My husband and I are pretty much at the same place in our adoption journey as you guys are. And the day that we got our call saying that we were approved we were also asked if we would be liked to be considered for a possible match with a birth mother that same day. We unfortunately had to say no because we didn't have the money raised yet. I think that it will go pretty fast for you if you already have the money available. Good luck ... I love reading your blog so far, and I am excited to share this journey with you. :0)

Loren said...

HIS timing is Perfect....always right on time! NEVER late....but then again....never early either ;)

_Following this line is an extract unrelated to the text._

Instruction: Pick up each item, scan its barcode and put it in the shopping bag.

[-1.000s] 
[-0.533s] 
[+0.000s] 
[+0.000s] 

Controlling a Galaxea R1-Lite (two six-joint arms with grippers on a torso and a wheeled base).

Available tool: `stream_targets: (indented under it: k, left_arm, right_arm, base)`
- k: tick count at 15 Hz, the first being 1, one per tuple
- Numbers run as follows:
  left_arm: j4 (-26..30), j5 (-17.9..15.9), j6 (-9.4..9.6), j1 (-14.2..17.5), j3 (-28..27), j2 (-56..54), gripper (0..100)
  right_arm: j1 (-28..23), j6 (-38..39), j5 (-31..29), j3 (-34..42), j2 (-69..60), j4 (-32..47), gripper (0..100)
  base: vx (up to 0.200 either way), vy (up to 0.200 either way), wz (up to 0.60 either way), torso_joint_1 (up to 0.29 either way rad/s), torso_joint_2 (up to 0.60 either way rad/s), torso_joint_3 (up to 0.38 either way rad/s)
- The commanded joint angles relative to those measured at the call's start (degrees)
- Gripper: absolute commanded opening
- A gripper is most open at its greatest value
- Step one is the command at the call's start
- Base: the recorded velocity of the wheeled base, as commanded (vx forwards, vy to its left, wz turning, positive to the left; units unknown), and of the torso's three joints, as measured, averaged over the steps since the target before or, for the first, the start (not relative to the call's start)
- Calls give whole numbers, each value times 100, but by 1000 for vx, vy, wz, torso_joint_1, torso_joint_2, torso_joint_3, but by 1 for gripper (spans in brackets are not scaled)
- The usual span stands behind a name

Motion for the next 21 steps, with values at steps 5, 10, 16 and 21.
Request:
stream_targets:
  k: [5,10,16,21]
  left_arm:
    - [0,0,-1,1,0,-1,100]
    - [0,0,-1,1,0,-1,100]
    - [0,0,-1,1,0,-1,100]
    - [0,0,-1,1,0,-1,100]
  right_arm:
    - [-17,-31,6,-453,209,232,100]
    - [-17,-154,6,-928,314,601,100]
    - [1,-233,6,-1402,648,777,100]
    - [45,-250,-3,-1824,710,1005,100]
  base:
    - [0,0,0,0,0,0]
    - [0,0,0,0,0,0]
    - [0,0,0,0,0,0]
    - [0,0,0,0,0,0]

trust in HIS perfect time! Great things are coming your way!!

Kara said...

Wow. Well, I remember this season really well. The first go around, I had prepped to wait a couple of years or more and got the call that we had been selected by a birth mother in 4 months from our application being submitted. The second time around we waited a little over 2 years for that blessed phone call. You can't help but be anxious. I remember setting milestones for myself, but as you can imagine, they came and went and I only hurt myself in the process, because God doesn't work in our timelines. I do remember getting the 1st phone call while I was just working around the house on a typical day and my hubby was mowing the lawn, when I heard the words - a little girl has been born and the birth mom has picked you guys. Freak out!!!!! The second time I was driving to the grocery store on a Tuesday and my whole world changed. You never know when the miracle is going to come. So excited about your progress. God will be faithful!

Hattie said...

We're just alike...The waiting and all the unanswered questions would drive me crazy. I'm so happy for y'all and I'm sure everything will fall into place. Praying for y'all!

Vanessa said...

I haven't adopted, but my younger sister placed her first daughter for adoption, and I know the couple that she chose (it was an open adoption) had waited for about a year with the agency. I am sure that felt like an ETERNITY for them, especially with how long they tried beforehand, but in the end, of course it was the right child for them at the right time. It's such an amazing story, and I am sure that yours will be too. :-) I look forward to reading your journey!